Would you quote the material below from its first line through the line containing "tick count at", exactly and with both ends included?
--*--
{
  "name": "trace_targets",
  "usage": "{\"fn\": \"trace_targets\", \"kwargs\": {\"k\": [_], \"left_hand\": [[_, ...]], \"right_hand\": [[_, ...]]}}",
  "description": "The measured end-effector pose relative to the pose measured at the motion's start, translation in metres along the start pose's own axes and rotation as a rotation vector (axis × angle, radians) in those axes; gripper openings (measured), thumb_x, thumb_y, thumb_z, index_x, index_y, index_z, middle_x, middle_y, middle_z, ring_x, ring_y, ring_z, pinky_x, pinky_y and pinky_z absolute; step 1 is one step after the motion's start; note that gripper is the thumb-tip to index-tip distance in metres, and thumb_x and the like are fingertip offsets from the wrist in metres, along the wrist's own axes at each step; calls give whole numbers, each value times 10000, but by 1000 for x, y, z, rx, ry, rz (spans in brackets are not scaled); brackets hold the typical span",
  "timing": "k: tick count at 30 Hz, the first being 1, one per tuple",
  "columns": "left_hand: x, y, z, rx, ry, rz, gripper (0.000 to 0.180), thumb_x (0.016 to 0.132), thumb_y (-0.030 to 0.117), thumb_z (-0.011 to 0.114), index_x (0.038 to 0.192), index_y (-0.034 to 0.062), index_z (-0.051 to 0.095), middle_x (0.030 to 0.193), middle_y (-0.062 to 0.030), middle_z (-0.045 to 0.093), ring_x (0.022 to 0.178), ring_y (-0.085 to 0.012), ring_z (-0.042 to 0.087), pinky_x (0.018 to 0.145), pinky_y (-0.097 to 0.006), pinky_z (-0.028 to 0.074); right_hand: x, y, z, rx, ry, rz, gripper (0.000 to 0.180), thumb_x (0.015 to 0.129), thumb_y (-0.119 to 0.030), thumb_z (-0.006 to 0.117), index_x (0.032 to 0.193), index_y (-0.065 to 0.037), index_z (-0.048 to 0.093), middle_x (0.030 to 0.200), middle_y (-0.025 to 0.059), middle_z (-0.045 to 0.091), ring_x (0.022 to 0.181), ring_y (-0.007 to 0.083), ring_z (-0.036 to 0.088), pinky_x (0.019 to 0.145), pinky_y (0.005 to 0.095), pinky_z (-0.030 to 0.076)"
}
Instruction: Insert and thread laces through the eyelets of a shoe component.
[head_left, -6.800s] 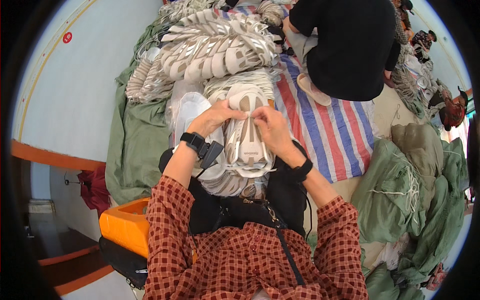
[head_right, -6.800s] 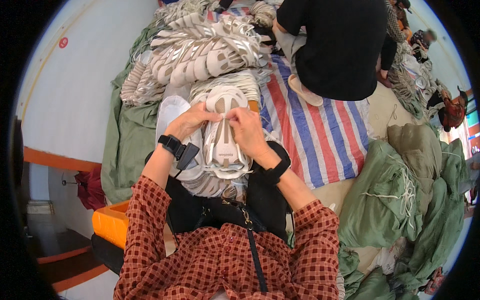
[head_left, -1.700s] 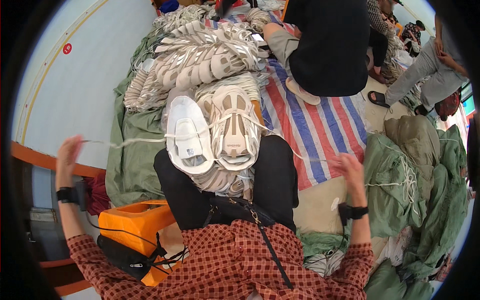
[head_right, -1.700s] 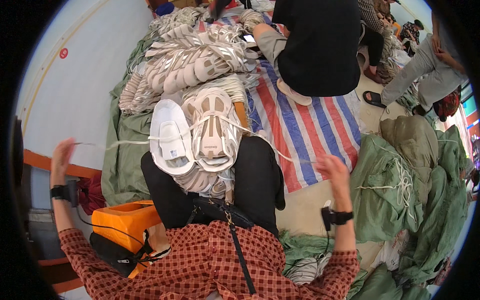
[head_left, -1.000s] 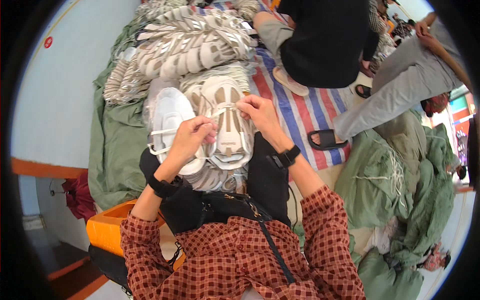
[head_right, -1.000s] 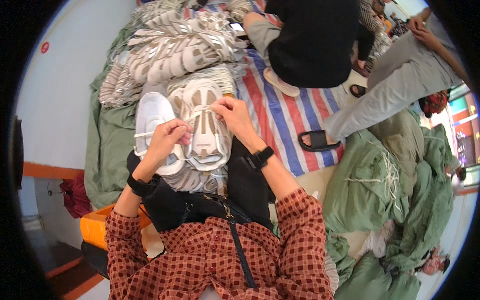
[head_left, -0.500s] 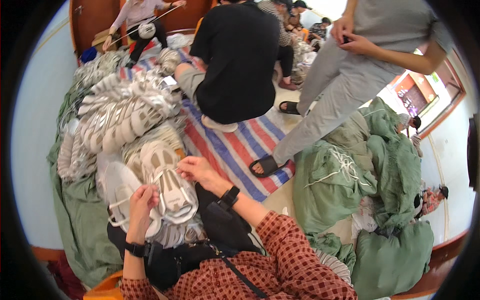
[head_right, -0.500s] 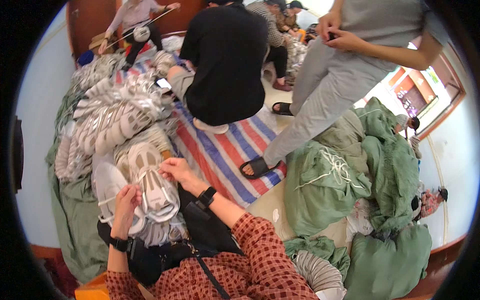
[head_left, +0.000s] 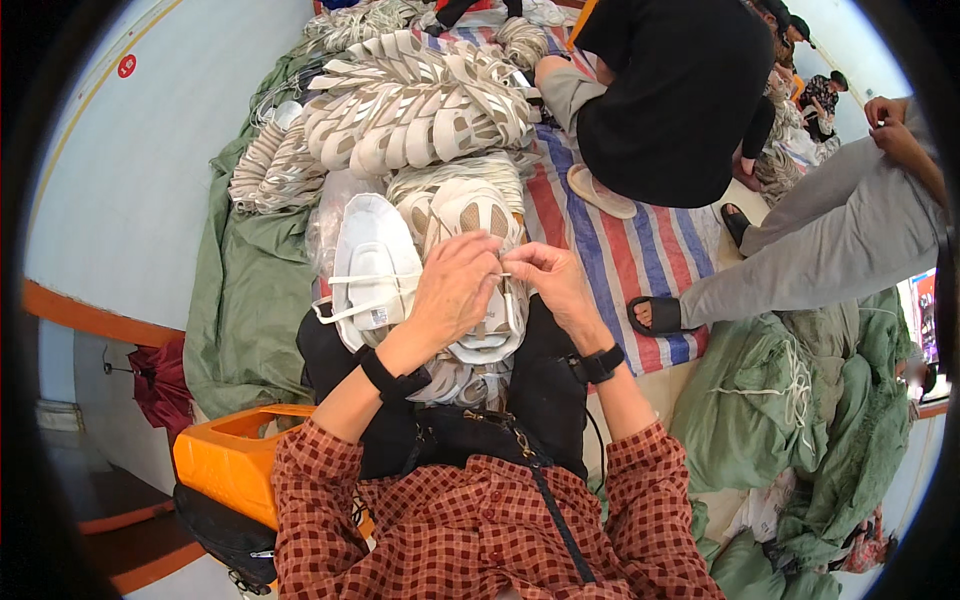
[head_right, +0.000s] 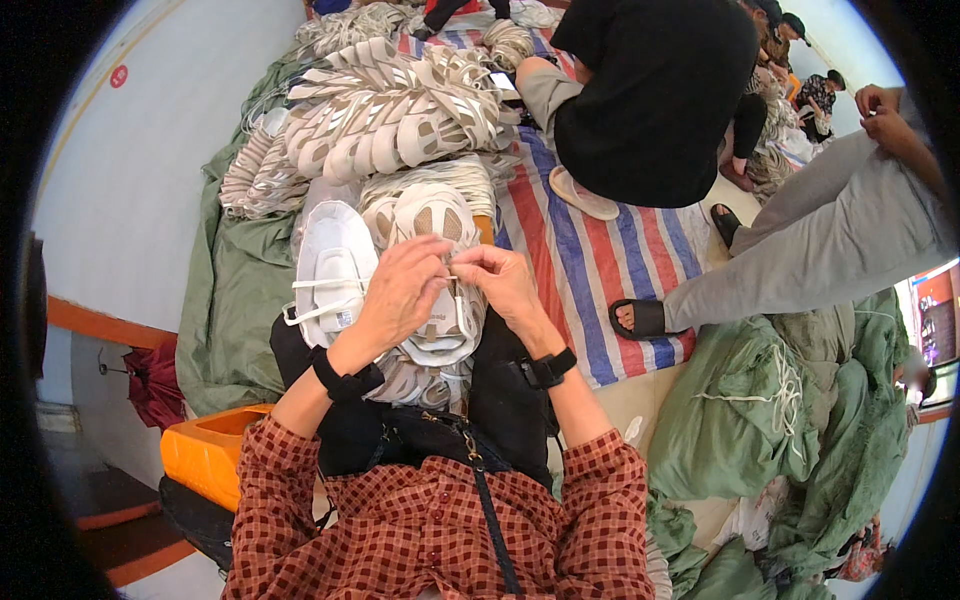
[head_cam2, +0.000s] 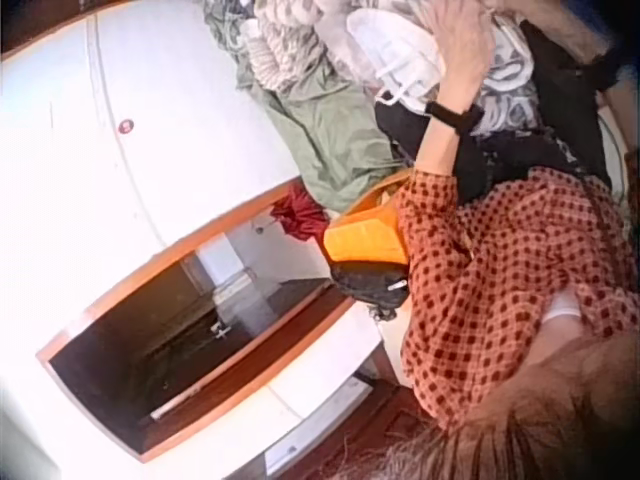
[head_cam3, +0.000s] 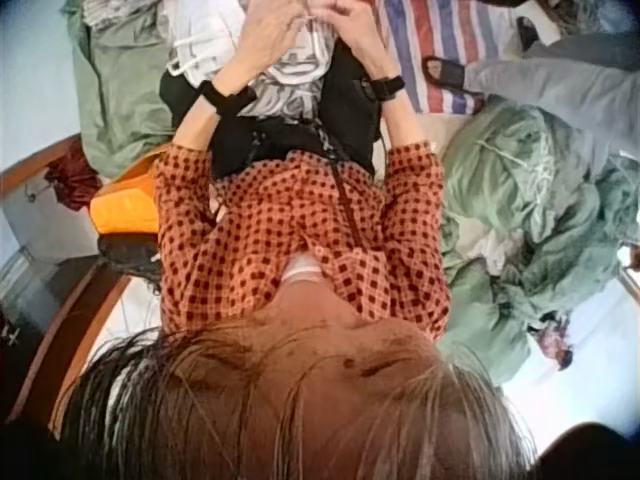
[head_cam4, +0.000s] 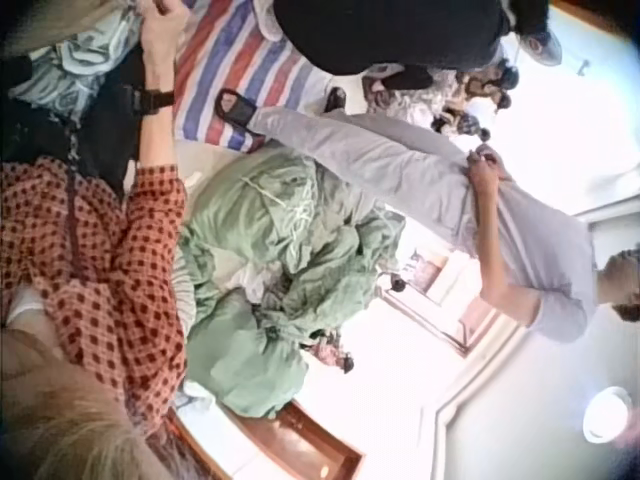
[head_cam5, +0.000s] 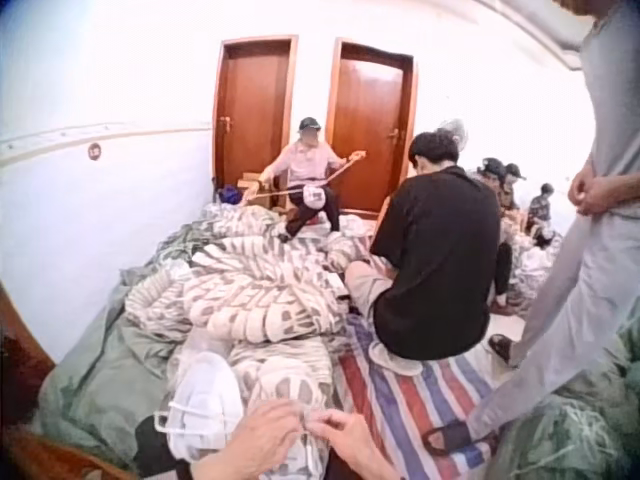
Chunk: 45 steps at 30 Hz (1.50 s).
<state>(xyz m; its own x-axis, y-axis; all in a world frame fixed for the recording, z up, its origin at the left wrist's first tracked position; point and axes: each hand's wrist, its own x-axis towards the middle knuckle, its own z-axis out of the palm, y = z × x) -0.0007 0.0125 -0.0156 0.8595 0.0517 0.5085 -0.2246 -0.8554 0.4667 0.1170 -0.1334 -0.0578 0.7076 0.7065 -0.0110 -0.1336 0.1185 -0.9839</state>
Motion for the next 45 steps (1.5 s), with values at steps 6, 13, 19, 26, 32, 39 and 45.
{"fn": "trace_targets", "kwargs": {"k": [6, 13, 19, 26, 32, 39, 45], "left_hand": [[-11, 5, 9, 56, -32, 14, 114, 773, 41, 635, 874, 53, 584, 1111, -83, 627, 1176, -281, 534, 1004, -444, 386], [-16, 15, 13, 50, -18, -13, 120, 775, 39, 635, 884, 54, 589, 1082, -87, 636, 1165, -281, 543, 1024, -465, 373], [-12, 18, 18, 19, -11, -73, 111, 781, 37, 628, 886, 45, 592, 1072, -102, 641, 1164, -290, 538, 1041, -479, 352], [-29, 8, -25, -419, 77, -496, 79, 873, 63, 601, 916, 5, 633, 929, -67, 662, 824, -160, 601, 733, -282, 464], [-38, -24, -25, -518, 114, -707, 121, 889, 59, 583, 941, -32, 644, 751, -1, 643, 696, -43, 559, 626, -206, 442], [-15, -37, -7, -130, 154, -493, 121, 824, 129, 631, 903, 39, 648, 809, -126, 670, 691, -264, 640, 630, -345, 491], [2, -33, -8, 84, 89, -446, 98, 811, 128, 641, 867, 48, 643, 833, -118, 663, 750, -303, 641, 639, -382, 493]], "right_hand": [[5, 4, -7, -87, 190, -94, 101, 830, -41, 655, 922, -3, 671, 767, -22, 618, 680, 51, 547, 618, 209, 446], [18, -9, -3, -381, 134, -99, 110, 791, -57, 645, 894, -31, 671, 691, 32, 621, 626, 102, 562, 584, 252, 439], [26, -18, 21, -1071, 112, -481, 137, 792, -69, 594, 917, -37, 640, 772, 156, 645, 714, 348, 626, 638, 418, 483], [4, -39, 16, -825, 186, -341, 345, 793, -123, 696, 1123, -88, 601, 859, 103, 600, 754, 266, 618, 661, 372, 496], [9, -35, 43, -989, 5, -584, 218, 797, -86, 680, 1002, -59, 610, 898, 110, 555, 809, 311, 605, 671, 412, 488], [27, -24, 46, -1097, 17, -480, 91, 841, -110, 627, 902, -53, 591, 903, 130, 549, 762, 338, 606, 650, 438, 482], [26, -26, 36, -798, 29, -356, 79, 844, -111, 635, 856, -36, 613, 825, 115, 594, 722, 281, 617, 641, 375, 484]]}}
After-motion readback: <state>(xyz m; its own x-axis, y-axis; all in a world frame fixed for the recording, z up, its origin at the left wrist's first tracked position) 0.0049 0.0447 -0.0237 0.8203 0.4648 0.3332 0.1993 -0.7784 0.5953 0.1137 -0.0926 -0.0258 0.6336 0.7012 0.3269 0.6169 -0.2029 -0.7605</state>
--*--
Result »
{
  "name": "trace_targets",
  "usage": "{\"fn\": \"trace_targets\", \"kwargs\": {\"k\": [_], \"left_hand\": [[_, ...]], \"right_hand\": [[_, ...]]}}",
  "description": "The measured end-effector pose relative to the pose measured at the motion's start, translation in metres along the start pose's own axes and rotation as a rotation vector (axis × angle, radians) in those axes; gripper openings (measured), thumb_x, thumb_y, thumb_z, index_x, index_y, index_z, middle_x, middle_y, middle_z, ring_x, ring_y, ring_z, pinky_x, pinky_y and pinky_z absolute; step 1 is one step after the motion's start; note that gripper is the thumb-tip to index-tip distance in metres, and thumb_x and the like are fingertip offsets from the wrist in metres, along the wrist's own axes at each step; calls give whole numbers, each value times 10000, but by 1000 for x, y, z, rx, ry, rz (spans in brackets are not scaled); brackets hold the typical span",
  "timing": "k: tick count at 30 Hz, the first being 1, one per tuple",

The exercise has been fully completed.